What the task asks:
Restate, word for word, the lines from the opening line of the data through the line containing "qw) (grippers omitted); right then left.", both included, and nothing else.
*** Given information ***
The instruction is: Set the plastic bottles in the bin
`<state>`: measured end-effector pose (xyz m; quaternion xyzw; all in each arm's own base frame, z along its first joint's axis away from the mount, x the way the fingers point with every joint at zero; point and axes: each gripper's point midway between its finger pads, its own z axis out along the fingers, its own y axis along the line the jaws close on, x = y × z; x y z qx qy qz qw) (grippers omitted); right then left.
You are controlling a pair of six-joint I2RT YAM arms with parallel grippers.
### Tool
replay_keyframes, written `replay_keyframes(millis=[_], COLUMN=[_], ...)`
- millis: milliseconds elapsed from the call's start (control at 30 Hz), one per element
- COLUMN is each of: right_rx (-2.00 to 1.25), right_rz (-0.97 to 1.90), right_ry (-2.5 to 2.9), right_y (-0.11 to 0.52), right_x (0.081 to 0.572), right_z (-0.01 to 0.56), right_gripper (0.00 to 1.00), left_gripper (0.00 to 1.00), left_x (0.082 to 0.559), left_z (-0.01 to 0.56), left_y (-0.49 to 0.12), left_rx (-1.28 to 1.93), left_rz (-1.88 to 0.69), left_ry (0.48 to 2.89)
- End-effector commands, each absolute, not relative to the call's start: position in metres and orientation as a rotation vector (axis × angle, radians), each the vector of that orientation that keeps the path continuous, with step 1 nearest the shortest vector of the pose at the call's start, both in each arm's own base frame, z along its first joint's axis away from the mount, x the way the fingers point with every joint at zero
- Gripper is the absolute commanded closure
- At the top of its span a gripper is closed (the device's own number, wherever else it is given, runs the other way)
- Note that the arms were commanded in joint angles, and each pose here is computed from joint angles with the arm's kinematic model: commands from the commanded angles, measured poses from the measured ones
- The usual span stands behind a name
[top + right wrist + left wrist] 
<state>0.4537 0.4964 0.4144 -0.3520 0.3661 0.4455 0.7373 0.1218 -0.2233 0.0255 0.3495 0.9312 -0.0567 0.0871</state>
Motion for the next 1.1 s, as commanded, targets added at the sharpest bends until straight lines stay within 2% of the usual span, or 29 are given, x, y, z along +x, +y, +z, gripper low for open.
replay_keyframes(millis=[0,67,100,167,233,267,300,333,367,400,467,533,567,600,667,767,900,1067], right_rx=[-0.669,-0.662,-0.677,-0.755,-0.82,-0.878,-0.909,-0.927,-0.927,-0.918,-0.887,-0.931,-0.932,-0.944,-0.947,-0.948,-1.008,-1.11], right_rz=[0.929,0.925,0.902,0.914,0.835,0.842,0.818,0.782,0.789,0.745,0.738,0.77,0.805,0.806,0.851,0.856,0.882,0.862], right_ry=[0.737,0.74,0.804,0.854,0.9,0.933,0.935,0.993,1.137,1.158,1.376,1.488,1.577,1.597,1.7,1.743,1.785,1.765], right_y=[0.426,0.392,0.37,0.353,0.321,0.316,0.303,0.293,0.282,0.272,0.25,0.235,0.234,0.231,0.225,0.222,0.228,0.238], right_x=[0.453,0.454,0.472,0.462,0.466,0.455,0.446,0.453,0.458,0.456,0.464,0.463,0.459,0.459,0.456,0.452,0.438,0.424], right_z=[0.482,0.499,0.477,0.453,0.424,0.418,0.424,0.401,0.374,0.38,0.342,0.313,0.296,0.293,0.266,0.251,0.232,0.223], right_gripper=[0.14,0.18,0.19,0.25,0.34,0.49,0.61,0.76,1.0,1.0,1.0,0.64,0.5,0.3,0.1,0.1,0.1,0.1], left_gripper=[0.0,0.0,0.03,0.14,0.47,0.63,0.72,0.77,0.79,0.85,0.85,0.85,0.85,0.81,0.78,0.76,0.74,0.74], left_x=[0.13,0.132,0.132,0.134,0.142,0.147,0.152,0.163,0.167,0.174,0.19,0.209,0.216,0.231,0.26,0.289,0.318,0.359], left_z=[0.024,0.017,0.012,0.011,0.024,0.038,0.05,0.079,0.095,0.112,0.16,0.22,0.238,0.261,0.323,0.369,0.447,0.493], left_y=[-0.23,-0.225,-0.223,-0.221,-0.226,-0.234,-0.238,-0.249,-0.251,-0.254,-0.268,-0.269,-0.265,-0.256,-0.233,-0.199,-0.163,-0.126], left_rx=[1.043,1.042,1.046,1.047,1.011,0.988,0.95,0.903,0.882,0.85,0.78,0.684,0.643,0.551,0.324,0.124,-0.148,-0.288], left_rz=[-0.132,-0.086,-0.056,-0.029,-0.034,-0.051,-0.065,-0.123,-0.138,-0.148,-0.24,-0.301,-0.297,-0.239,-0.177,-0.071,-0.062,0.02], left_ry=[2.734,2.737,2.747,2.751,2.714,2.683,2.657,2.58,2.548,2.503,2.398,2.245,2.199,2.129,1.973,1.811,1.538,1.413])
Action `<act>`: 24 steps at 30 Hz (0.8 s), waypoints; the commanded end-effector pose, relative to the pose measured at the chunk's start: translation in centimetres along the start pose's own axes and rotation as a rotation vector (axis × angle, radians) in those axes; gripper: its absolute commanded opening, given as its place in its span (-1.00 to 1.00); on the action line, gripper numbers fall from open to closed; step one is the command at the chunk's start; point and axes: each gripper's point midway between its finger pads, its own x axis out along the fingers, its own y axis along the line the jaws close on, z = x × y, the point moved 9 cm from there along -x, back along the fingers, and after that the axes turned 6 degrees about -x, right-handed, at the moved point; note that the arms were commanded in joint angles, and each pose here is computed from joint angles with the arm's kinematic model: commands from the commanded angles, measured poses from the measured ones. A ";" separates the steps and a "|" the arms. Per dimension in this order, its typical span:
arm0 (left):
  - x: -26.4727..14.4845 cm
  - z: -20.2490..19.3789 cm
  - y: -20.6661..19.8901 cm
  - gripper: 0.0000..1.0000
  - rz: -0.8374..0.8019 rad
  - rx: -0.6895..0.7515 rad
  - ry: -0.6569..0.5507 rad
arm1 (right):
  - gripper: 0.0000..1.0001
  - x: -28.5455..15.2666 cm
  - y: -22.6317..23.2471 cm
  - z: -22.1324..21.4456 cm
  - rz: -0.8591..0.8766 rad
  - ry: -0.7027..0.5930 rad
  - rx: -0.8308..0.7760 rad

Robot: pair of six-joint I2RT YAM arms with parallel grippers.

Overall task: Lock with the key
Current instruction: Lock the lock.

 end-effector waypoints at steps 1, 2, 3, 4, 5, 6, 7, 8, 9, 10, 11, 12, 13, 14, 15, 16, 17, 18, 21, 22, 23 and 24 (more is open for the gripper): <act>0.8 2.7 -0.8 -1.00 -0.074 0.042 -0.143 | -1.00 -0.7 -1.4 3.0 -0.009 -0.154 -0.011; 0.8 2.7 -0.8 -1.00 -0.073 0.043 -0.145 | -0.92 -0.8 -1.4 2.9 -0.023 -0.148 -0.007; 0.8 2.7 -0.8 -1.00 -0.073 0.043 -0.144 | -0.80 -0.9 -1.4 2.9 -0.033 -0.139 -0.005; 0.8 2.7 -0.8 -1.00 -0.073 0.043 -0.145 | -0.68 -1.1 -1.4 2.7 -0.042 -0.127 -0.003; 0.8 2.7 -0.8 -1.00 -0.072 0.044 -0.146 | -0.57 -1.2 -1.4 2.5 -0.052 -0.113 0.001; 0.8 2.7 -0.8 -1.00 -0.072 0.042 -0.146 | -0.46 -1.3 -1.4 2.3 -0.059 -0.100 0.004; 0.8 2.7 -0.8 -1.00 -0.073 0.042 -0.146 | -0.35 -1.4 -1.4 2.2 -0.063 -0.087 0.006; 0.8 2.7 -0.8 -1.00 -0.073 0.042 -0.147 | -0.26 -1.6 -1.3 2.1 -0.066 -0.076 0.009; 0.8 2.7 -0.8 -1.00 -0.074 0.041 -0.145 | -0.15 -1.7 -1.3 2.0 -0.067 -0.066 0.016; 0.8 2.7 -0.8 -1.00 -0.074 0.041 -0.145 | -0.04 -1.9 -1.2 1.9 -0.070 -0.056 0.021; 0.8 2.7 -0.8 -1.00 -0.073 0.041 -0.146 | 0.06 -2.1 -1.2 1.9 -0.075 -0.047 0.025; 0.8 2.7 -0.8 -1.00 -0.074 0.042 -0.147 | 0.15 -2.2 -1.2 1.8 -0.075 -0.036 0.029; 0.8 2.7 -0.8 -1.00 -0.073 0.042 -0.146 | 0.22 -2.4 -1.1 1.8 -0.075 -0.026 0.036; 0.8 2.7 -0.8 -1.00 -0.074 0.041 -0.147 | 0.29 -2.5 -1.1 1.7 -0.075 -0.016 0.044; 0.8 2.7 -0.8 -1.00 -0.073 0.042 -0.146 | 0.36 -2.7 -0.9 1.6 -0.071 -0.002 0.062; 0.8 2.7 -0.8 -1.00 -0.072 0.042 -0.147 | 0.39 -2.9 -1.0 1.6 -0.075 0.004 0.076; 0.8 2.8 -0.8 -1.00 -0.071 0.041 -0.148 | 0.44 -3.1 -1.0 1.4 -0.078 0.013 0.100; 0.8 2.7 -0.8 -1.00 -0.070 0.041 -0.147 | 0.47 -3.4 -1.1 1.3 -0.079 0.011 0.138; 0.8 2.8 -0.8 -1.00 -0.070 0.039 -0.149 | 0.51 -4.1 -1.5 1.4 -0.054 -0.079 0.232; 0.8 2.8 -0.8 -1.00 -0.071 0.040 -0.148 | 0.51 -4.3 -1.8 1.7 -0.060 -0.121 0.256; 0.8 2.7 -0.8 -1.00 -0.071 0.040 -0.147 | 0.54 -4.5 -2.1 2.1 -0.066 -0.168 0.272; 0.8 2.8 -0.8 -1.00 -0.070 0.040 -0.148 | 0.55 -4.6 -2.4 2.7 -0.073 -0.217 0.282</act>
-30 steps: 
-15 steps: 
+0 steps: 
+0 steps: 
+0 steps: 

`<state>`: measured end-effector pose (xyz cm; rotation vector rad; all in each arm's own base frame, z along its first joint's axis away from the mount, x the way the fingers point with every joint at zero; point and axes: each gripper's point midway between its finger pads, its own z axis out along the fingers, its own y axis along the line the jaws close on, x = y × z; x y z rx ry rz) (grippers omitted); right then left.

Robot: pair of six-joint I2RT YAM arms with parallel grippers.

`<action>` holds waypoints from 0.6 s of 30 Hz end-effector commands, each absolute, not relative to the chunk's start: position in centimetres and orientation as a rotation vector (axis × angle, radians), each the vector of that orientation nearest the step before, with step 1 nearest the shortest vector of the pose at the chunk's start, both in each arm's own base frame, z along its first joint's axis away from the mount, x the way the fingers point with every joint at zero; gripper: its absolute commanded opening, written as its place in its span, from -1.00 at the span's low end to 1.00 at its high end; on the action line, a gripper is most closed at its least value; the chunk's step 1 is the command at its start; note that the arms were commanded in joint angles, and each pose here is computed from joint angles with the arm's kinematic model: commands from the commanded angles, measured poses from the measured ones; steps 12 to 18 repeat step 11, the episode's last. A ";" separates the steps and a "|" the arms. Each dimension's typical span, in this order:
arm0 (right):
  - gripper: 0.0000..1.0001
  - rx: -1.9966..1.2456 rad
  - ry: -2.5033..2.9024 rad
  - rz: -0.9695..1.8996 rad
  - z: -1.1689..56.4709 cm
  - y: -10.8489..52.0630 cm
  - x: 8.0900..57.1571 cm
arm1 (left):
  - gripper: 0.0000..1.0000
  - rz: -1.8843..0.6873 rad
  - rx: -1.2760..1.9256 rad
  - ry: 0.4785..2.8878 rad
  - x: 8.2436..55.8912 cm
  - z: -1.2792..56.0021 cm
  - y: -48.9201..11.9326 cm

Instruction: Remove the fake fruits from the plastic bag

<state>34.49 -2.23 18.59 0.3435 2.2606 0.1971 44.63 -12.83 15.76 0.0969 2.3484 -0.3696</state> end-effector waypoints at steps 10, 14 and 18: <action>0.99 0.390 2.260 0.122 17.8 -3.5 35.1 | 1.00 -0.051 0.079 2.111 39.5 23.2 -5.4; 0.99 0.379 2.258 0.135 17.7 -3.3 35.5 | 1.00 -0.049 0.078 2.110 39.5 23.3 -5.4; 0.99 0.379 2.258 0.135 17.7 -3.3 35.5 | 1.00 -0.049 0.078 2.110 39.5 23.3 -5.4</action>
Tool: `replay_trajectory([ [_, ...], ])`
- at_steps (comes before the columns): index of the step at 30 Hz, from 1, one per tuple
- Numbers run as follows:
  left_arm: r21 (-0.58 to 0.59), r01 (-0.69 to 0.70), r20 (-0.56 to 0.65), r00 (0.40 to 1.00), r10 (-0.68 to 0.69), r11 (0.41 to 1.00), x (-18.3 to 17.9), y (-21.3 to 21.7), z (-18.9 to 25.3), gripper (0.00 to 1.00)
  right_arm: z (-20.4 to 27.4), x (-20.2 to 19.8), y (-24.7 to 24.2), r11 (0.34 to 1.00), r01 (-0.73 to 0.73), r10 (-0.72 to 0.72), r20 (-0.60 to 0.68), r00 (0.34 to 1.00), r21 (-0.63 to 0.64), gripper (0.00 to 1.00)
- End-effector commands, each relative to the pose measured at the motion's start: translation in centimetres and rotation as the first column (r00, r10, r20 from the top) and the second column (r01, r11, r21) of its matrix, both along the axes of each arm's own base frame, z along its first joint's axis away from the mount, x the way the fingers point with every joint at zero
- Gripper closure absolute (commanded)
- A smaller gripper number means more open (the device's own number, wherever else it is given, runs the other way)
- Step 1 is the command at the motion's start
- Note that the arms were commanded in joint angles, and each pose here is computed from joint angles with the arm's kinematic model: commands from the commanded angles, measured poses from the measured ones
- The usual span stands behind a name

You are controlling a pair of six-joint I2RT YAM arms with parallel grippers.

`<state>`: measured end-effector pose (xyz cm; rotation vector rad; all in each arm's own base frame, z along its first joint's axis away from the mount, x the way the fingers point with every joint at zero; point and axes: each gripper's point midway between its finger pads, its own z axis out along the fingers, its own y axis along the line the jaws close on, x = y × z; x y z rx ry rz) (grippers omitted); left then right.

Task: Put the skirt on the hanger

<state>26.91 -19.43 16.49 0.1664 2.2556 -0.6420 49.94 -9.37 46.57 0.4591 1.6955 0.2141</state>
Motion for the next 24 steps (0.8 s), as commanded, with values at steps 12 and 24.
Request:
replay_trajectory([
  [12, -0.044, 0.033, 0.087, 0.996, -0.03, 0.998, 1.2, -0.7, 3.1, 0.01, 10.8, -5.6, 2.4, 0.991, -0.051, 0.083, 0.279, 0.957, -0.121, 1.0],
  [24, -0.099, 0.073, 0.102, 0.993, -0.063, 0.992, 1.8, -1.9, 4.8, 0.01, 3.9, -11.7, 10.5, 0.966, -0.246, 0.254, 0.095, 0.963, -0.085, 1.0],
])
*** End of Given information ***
Task result:
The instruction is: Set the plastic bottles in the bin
`<state>`: measured end-effector pose (xyz m; quaternion xyzw; all in each arm's own base frame, z along its first joint's axis away from the mount, x the way the fingers point with every joint at zero; point and axes: each gripper's point midway between its finger pads, its own z axis out along the fingers, its own y axis along the line the jaws close on, x = y × z; x y z qx qy qz qw) (grippers omitted); right then left.

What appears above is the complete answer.